Mhn: What is the accuracy of the superintendent computer?
Gibson: It really depends on what you look at. Today, there are many places where it is incredibly precise. Our ability to design proteins today, for example, is one of those places where it is really remarkable what we can do.
There are other places where there are unexplored spaces, and as we enter increasingly uncertain spaces, it will be less and less precise. So, like any other type of calculation system or any intelligence, honestly, it becomes less precise because it becomes less certain and in more certain places, the places explored more, it is more precise. And it’s just in a way the exploration of new spaces. If we will really go to new places, he does not know much before he begins to explore it.
Mhn: Is it similar to that of President Trump Stargate project And what they are trying to accomplish – cure diseases by improving AI systems?
Gibson: There is a certain similarity between AI efforts. I will say that what I think is really special about Lila is the accent on science and our ability to really understand. It is built by scientists, it is managed by scientists, and is also managed by AI scientists. But we deeply understand the problems of science and how to really do science.
There are these real world components that you need to face when you make scientific discoveries, and that’s what we really build. We build AI science factories that allow you to go to the laboratory, carry out experiences and expand knowledge. Thus, we do not stop building the central AI system; We really build the complete integrated battery, from start to finish, for a scientific discovery.
Mhn: Do you think technology will eventually cure diseases?
Gibson: I think we will see remedies. I think there is a lot of range on what it looks like and what a remedy really means. What I deeply believe is that AI will improve the human condition and health. Whether it is to cure a disease or to allow us to live in a world without obesity, that this allows us to face crises in mental health – all these things will be improved with these types of systems. The exact definition of hardening disease is often debated, but today I think it is just the advantage that we know that life will be better when we have extended scientific knowledge.
Mhn: What are you nervous with regard to risk? Do you watch something while making this technology progress?
Gibson: From my point of view, many risks that we see are things that we simply cannot predict today. And so on what we are working on, it is trying to identify how we follow them. How do we recognize them before they occur? How do we prepare for these moments when intelligence has reached new levels?
What we are working on construction is that the security framework that allows us to say: “Okay, this model or these models can improve our ability to a non-scientific to make advanced scientific methods. What are the risks associated with this? How can we follow these pathogenic biological products?”

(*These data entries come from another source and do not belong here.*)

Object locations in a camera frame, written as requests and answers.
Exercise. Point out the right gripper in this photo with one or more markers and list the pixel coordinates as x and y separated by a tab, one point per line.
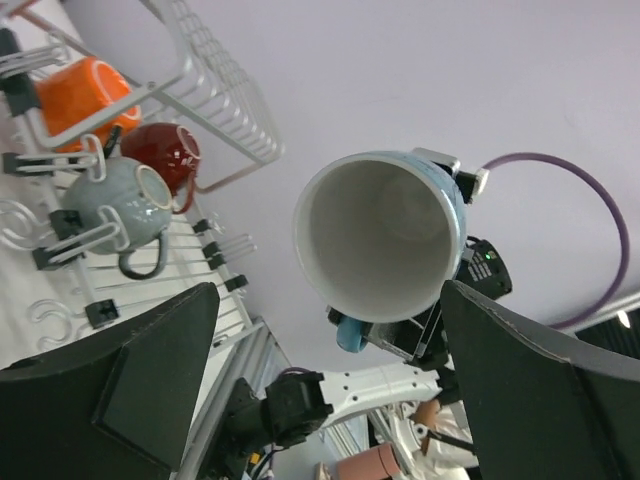
419	341

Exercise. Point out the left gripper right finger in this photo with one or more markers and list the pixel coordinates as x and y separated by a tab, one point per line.
540	404

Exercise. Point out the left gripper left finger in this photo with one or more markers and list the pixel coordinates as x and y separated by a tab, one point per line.
117	404

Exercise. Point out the blue white mug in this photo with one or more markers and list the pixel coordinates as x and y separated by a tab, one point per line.
378	233

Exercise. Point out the grey ceramic mug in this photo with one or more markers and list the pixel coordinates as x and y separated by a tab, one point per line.
130	208

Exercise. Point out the red floral mug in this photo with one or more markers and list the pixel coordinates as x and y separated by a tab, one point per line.
171	150

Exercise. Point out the orange mug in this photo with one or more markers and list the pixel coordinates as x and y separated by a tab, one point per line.
78	91

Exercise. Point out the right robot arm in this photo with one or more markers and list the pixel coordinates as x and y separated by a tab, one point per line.
296	405

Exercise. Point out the metal dish rack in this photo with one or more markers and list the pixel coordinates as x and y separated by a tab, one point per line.
200	86

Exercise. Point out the pink cylinder container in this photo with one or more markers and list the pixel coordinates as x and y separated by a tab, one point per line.
376	463

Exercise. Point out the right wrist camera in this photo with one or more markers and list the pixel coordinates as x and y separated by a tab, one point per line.
470	184

Some of these things we have had to test for decades. With the advent of even being able to synthesize DNA, we had to face the idea of synthesizing pathogens, and we learned from all this.
Now we are just trying to implement what is new with AI in this case, and it is really a question of keeping the same security procedures in place for all the biological systems that we have today, but also with any type of malicious or bad intention by, like, errors by the AI system.
Mhn: RIGHT. AI has a lot of potential, but you have to be careful because if AI wants to create something that destroys us?
Gibson: I think, as, it’s the debate, right? And I think that, at the end of the day, we must be very careful, but avoid building what will improve the world … I think you have to do it carefully. As in any other industry, when you create autonomous cars, there are so many advantages, but we have to do it carefully.